PROVIDED MATERIAL ::
+ + +

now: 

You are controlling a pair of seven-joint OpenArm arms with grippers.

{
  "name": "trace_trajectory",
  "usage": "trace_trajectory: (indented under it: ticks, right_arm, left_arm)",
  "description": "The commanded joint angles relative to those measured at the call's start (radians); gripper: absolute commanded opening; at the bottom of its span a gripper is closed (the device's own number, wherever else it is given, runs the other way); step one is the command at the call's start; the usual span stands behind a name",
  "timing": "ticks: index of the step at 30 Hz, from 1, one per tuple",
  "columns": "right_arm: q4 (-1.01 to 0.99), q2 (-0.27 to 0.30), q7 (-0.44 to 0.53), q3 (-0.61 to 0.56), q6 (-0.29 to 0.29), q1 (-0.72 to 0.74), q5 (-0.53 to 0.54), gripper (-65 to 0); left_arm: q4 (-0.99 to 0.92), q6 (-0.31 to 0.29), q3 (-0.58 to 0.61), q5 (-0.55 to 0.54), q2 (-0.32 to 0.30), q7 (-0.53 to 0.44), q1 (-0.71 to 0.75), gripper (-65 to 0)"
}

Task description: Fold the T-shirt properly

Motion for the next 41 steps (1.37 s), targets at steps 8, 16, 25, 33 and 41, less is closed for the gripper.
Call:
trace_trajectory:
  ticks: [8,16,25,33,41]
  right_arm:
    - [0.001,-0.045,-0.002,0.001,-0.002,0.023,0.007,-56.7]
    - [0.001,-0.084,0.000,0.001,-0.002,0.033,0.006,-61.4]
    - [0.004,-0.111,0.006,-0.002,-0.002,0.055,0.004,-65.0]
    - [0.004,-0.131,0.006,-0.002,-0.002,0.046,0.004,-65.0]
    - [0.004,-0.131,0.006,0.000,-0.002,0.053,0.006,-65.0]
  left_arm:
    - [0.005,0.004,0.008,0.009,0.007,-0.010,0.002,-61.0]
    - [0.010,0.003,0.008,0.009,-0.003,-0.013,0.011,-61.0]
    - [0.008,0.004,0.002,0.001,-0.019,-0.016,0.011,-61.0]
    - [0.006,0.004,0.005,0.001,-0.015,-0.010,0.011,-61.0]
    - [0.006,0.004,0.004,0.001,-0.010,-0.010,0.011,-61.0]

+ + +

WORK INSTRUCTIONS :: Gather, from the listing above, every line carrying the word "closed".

TASK OUTPUT ::
  "description": "The commanded joint angles relative to those measured at the call's start (radians); gripper: absolute commanded opening; at the bottom of its span a gripper is closed (the device's own number, wherever else it is given, runs the other way); step one is the command at the call's start; the usual span stands behind a name",
Motion for the next 41 steps (1.37 s), targets at steps 8, 16, 25, 33 and 41, less is closed for the gripper.

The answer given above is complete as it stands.